Now, pardon my French, but what the fuck use is that to anyone? No mention of backup starting, backup finishing, backup failing, backup progress. Not a sausage. There`s only one thing worse than no logging, it`s useless logging. And here we see a combination of both, almost bugger all logging, and what`s there is completely useless. I know I was logged into the web interface – I just want to check my supposed backup!

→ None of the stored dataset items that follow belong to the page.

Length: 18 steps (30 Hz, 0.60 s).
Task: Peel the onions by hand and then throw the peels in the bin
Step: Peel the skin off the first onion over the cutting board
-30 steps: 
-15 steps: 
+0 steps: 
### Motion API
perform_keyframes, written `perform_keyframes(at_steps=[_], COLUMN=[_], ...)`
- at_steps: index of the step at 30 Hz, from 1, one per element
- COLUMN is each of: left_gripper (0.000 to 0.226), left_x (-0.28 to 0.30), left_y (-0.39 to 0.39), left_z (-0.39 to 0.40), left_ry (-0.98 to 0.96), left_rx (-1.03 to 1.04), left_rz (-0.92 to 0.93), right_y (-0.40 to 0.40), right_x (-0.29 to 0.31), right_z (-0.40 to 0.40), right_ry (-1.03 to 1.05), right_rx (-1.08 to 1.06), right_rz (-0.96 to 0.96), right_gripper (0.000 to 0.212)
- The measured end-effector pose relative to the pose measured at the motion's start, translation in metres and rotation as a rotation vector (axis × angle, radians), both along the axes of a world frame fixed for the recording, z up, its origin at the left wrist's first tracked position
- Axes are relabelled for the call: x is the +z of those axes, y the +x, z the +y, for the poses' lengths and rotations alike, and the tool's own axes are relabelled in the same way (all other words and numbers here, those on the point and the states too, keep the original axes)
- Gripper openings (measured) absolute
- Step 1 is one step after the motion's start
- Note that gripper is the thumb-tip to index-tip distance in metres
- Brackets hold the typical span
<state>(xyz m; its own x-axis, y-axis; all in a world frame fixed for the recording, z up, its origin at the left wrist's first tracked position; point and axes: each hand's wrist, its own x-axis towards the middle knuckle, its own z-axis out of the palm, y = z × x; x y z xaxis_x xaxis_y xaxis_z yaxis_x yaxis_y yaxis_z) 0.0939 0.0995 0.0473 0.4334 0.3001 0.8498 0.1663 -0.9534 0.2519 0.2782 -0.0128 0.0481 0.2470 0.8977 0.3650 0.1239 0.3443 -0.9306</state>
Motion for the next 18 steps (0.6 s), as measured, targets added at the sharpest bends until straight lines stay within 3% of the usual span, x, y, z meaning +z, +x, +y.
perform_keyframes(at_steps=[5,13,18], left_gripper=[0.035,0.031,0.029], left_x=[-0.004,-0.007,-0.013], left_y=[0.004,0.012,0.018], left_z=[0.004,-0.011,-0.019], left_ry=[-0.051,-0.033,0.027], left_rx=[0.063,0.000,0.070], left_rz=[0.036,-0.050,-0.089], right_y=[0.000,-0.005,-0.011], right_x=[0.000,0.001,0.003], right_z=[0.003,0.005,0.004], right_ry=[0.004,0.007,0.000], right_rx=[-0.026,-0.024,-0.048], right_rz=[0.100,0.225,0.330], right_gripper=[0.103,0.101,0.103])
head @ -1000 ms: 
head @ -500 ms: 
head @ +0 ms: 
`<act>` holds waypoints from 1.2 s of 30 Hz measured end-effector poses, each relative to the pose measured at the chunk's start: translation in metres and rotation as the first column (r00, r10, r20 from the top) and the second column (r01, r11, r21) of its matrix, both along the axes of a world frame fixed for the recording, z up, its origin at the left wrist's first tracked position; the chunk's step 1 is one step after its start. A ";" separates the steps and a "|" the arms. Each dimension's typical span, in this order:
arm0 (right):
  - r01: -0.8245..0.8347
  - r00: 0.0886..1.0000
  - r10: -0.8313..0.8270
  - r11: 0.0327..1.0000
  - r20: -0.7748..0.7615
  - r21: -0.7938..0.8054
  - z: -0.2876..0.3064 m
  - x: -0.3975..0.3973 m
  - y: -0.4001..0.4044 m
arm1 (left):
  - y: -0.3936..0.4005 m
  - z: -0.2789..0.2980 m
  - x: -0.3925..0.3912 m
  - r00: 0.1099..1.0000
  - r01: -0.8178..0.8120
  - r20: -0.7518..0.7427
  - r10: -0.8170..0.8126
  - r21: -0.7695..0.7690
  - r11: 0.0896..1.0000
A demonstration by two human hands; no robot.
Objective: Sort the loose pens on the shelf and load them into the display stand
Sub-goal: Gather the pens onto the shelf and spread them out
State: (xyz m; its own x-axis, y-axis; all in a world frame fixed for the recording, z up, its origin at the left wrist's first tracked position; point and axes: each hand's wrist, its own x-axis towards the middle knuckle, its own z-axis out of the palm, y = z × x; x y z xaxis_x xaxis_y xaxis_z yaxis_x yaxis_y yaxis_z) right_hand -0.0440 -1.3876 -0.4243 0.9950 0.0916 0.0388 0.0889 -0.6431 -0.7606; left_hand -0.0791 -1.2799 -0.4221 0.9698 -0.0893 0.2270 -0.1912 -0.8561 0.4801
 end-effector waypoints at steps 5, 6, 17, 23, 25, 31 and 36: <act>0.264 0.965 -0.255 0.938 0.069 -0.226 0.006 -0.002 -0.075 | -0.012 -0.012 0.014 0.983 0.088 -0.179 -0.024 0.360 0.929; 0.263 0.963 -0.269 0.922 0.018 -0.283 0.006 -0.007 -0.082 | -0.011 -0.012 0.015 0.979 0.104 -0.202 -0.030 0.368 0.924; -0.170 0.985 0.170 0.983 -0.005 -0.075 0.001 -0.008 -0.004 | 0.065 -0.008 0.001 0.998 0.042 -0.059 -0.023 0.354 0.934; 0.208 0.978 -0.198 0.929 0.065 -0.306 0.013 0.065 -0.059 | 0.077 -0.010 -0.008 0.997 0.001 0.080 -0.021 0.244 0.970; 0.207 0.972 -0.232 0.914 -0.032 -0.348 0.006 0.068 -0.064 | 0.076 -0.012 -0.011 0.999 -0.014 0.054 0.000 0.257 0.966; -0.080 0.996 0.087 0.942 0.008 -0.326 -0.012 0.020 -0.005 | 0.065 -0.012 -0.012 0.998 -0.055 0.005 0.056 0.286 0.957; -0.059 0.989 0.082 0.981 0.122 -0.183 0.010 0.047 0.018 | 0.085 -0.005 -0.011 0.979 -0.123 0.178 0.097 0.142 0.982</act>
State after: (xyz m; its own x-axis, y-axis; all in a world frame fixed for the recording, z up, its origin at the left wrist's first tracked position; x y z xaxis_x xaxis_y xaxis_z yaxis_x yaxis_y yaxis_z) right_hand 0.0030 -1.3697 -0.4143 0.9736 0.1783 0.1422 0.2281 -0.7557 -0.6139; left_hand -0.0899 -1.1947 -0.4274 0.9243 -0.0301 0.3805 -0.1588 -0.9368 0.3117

So it`s likely to be a case of the Toshiba drive becoming a work drive, and having to run rsync to backup to the Lacie as it`s just a little too slow to use as a primary drive over Ethernet. Very disappointed. The drive has been great for a number of months – not spectacularly fast over the home network (wireless G / 100Mb Ethernet – it has Gb Ethernet I believe), so I can`t do the device itself down. But come on guys – what`s the point in using a completely shite backup function as a selling point?  There also doesn`t seem too be a way of upgrading the firmware or operating system short of unofficial hacks, ruling out fixing this awful functionality.  It may work – somehow – under Windows, but if it`s a case of linking two drives and pressing a few buttons, using the advertised method, it`s surprising this simple operation can`t be carried out.  If there had been anything in the logs to suggest too-long filenames, extra-long paths – whatever – I could have done something to rectify.  But zilch.

So it`s off to rsync I go… farting in the general direction of Lacie.  Several times.  Poo poo to you.